ABOUT THIS TASK: Needed from the data below: all lines that contain the word "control".
==== GIVEN INFORMATION
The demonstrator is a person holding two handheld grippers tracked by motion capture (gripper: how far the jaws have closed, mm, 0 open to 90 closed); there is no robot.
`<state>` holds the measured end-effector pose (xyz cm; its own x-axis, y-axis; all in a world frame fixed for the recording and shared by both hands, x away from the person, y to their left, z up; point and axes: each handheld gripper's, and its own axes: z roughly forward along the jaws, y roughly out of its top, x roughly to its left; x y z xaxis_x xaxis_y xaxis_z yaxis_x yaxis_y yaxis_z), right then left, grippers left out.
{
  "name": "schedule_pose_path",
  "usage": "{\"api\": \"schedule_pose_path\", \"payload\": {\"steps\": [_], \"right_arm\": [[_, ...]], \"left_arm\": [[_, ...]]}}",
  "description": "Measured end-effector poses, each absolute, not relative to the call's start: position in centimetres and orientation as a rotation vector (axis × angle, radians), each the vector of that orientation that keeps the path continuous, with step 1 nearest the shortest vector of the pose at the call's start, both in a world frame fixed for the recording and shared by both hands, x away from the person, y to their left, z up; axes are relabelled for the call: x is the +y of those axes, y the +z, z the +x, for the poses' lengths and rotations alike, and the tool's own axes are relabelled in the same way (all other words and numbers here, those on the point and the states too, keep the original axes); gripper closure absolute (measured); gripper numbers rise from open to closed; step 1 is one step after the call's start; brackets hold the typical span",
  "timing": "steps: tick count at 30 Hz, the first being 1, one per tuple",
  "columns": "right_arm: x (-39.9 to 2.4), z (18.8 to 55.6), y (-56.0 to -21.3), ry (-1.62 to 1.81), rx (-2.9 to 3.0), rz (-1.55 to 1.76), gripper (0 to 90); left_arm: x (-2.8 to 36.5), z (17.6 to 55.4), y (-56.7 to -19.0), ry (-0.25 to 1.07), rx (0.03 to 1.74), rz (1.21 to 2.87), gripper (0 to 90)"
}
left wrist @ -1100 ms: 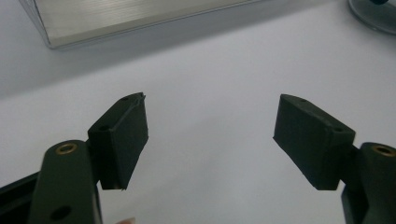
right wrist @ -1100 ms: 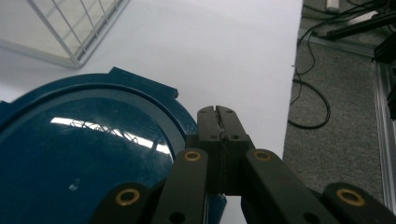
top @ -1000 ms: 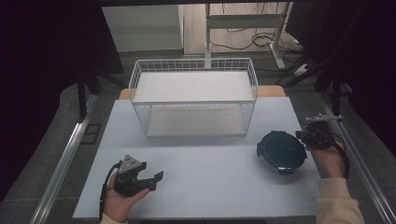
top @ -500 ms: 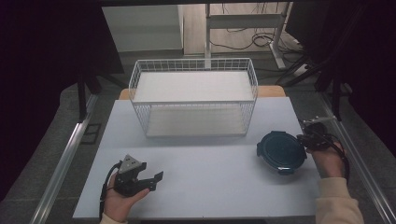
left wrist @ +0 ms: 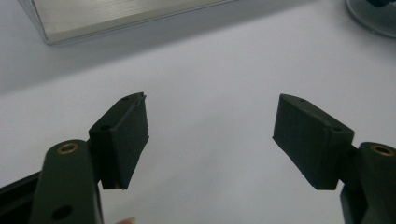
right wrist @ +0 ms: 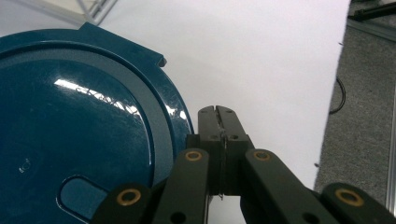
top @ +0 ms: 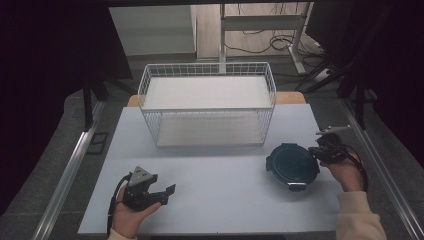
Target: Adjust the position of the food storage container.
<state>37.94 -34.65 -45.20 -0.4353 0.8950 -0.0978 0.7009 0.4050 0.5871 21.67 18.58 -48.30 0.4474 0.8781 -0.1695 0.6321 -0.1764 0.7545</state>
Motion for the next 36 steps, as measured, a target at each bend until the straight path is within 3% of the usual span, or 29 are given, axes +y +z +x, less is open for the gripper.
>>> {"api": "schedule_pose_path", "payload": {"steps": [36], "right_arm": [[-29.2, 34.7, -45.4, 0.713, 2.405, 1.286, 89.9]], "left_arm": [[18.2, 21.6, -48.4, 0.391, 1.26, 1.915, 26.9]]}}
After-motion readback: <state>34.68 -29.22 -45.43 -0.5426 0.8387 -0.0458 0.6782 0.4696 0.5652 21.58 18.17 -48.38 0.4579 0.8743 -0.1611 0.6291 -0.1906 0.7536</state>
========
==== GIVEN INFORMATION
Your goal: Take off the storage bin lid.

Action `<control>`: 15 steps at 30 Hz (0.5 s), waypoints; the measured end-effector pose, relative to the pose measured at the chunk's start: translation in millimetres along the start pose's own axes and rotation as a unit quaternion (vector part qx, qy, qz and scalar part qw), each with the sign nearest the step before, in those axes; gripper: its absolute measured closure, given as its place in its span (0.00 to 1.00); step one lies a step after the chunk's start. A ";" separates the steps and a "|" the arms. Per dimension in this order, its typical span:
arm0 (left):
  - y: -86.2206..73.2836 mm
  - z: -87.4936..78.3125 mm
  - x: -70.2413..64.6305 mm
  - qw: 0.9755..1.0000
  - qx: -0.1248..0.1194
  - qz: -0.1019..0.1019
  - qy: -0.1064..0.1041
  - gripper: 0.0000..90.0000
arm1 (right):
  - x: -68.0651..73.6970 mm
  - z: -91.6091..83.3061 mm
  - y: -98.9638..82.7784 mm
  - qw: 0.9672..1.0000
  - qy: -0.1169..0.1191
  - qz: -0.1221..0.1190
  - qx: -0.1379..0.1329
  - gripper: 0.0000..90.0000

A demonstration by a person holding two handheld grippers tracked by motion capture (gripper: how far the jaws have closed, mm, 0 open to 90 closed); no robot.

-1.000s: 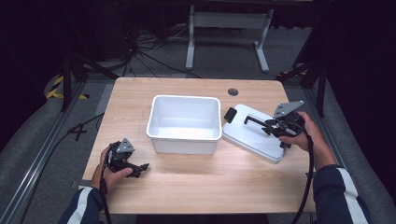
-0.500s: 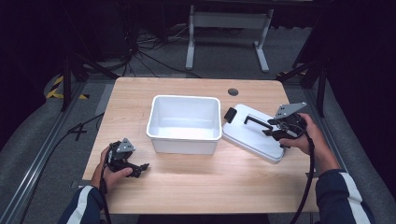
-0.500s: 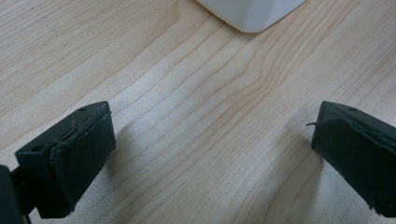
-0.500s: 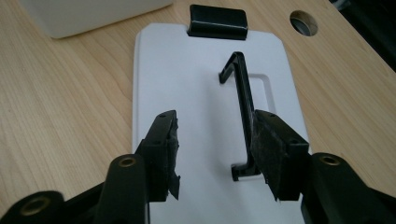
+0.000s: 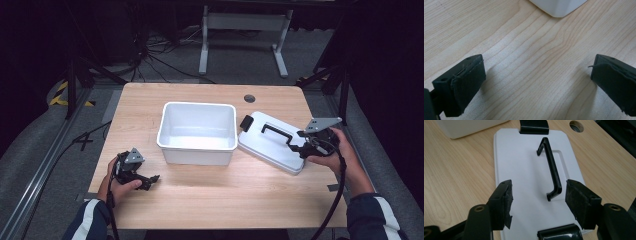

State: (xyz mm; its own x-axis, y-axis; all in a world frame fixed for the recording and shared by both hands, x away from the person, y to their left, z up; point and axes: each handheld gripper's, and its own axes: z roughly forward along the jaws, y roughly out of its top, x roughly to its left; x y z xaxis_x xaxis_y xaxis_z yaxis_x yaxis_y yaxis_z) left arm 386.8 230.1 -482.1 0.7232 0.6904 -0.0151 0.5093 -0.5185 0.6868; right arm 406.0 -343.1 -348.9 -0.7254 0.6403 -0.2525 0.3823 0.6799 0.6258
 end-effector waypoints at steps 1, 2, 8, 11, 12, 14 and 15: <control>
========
RESULT:
Action `<control>`: 15 steps at 30 Hz (0.5 s), waypoints; the measured end-effector pose, relative to the pose measured at the chunk's start: translation in millimetres along the start pose's own axes and rotation as a unit quaternion (vector part qx, qy, qz and scalar part qw), each with the sign nearest the step before, in those axes; gripper: its absolute measured closure, given as its place in its span (0.00 to 1.00); step one lies a step after the chunk's start. A ";" separates the steps and a "|" the arms. Per dimension in this order, its typical span:
 end-effector waypoints at steps 1, 2, 8, 11, 12, 14 and 15: <control>

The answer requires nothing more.